**Exercise brief**
Copy out once more, exactly, the line with "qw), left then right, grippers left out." and all the lines after it, up to the last line of the data.

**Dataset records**
###

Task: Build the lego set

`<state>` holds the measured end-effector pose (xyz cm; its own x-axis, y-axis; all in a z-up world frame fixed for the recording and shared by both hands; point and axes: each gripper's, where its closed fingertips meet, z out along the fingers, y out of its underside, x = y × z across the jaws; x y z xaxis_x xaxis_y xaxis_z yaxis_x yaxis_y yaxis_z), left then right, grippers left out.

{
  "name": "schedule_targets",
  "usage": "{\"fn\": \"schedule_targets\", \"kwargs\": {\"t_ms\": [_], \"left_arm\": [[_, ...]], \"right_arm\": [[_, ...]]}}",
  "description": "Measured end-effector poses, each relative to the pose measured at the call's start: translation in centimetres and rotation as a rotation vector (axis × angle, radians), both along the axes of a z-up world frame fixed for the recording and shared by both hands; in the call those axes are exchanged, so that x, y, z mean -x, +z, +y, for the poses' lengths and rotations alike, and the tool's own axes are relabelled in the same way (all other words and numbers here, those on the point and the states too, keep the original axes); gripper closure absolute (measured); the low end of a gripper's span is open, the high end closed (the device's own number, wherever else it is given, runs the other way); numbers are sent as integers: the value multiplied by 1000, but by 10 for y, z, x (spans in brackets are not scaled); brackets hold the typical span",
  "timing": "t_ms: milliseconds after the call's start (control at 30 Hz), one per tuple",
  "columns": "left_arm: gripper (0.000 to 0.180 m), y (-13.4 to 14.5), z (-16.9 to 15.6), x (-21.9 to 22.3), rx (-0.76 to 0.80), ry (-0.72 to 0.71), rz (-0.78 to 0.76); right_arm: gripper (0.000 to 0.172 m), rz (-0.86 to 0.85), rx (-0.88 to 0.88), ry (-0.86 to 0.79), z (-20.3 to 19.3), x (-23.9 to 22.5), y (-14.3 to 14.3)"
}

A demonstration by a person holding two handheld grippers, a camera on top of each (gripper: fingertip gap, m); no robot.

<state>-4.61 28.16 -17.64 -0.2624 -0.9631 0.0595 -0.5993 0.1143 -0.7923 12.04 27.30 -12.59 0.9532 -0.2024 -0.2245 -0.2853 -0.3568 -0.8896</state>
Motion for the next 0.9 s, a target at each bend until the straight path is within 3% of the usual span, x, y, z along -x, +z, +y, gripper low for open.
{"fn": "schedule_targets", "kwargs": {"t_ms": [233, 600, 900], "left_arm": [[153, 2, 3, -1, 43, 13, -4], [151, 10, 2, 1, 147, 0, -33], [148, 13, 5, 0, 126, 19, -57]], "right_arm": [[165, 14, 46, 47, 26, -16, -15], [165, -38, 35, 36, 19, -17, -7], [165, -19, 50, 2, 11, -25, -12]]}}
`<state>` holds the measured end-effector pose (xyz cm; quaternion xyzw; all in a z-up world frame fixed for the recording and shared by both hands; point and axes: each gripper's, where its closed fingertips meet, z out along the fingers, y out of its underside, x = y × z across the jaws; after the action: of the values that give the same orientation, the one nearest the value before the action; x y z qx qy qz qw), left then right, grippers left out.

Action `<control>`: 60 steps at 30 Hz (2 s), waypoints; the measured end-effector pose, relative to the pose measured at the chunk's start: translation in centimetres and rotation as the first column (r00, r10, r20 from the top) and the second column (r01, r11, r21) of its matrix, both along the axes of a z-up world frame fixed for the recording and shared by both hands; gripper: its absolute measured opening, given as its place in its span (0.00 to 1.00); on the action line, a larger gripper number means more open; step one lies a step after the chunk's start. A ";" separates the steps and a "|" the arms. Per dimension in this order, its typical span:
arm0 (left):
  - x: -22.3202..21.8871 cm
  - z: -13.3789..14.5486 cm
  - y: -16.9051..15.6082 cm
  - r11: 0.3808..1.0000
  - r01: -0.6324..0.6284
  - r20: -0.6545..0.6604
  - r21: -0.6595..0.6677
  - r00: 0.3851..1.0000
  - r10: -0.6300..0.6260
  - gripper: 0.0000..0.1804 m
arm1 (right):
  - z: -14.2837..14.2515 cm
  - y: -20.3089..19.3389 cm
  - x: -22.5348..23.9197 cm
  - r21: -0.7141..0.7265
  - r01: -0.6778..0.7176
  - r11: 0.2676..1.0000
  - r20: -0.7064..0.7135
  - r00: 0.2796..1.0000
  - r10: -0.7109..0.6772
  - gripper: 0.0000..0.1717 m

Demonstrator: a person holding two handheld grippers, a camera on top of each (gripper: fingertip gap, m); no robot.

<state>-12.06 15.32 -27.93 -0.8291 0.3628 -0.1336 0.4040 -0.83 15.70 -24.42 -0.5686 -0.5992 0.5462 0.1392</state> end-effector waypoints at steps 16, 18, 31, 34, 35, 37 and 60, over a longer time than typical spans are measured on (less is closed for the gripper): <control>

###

**The completed task**
`<state>` holds the measured end-effector pose (xyz cm; quaternion xyzw; all in a z-up world frame fixed for the recording and shared by both hands; point and axes: each gripper's, where its closed fingertips meet, z out along the fingers, y out of its underside, x = y × z across the jaws; after the action: of the values that give the same orientation, the one nearest the value before the action; x y z qx qy qz qw), left then right, grippers left out.

Action `<control>`: 60 steps at 30 Hz (2 s), waypoints; the measured end-effector pose, relative to the pose measured at the chunk's start: translation in centimetres and rotation as the first column (r00, r10, r20 from the top) and the second column (r01, r11, r21) of its matrix, both along the axes of a z-up world frame fixed for the recording and shared by both hands; gripper: its absolute measured opening, given as its place in its span (0.00 to 1.00); on the action line, a larger gripper number means more open; step one lies a step after the chunk's start. A ";" separates the steps and a "|" the arms. Per dimension in this order, its typical span:
arm0 (left):
  - x: -22.3202..21.8871 cm
  - z: -13.3789..14.5486 cm
  - y: -16.9051..15.6082 cm
  - r11: 0.3808..1.0000
  - r01: -0.6324..0.6284
  - r20: -0.6545..0.6604
  - r21: -0.6595..0.6677
  - r00: 0.3851..1.0000
  - r10: -0.6300..0.6260
  - gripper: 0.0000..0.1804 m
arm1 (right):
  - z: -14.2837..14.2515 cm
  - y: -20.3089..19.3389 cm
  - x: -22.5348..23.9197 cm
  - r21: -0.7141..0.7265
  - r01: -0.6778..0.7176
  - r11: 0.2676..1.0000
  - r20: -0.7064..0.7135
  - r00: 0.2796..1.0000
  - r10: -0.7109..0.6772
  - gripper: 0.0000..0.1717 m

Demonstrator: a person holding two handheld grippers, a camera on top of each (gripper: fingertip gap, m); no robot.

<state>-12.06 15.32 -27.93 -0.8291 0.3628 -0.1336 0.4040 -0.83 15.70 -24.42 -0.5686 -0.5992 0.5462 0.1392</state> end-effector waypoints at steps 16, 18, 31, 34, 35, 37 and 60, over a longer time than typical spans are measured on (less is closed for the gripper): <control>

This exercise has nothing more to it.